Wir gewöhnen die Kinder nach dem Berliner Modell ein. Um ihnen einen Einblick zu geben, haben wir eine kurze Übersicht für sie zusammengefasst.

Die Mutter (oder eine andere Bezugsperson) kommt mit dem Kind zusammen in die Gruppe, etwa immer zu gleichen Zeit. Sie bleibt zunächst eine Stunde zusammen mit ihrem Kind im Gruppenraum und nimmt danach das Kind wieder mit nach Hause.

Die Aufgabe der Bezugsperson ist es „SICHERER HAFEN“ zu sein.

Einige Minuten nach der Ankunft im Gruppenraum verabschiedet sich die Mutter vom Kind und verlässt den Raum. Sie bleibt aber in der Einrichtung. Der Trennungsversuch dauert maximal 30 Minuten. Je nach Reaktion des Kindes auf den Trennungsversuch der Mutter, entscheiden wir gemeinsam über die Länge der Eingewöhnungszeit.
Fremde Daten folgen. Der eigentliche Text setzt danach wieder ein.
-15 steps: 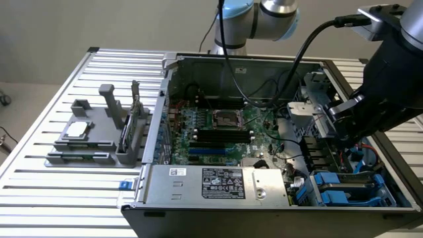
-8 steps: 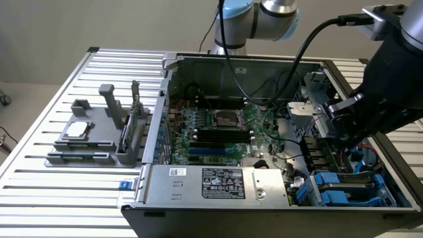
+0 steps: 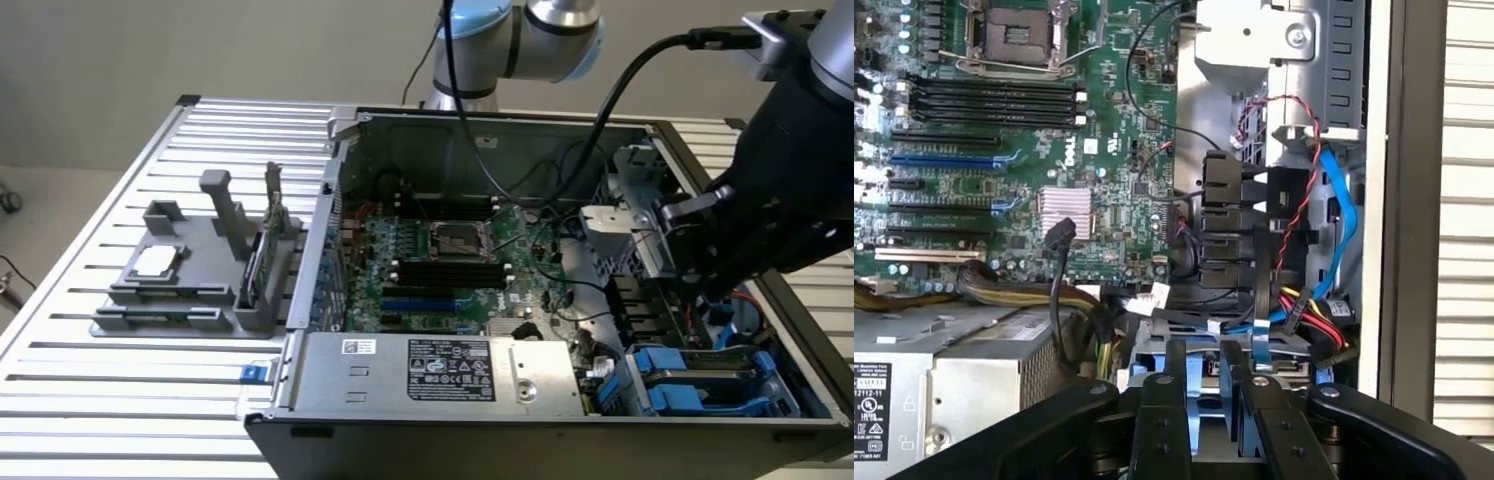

Es gibt eine kürzere und eine längere Eingewöhnungsphase (Stabilisierungsphase).

Die kürzere Eingewöhnungsphase dauert insgesamt ca. 6 Tage und die längere Eingewöhnungsphase dauert insgesamt ca. 15 Tage.

Die Erzieherin kümmert sich mit der Mutter um die Betreuung des Kindes. Die Mutter überlässt es immer öfter der Erzieherin auf Signale des Kindes zu reagieren und hilft nur noch, wenn das Kind die Erzieherin noch nicht akzeptiert.

(ca. 2 Wochen nach der Stabilisierungsphase)

Die Eltern halten sich nicht mehr gemeinsam mit dem Kind in der Kindertagesstätte auf, sind aber jederzeit erreichbar, falls die Tragfähigkeit der Beziehung zur Erzieherin noch nicht ausreicht. Die Eingewöhnung ist beendet, wenn das Kind die Erzieherin als „SICHEREN HAFEN“ akzeptiert hat.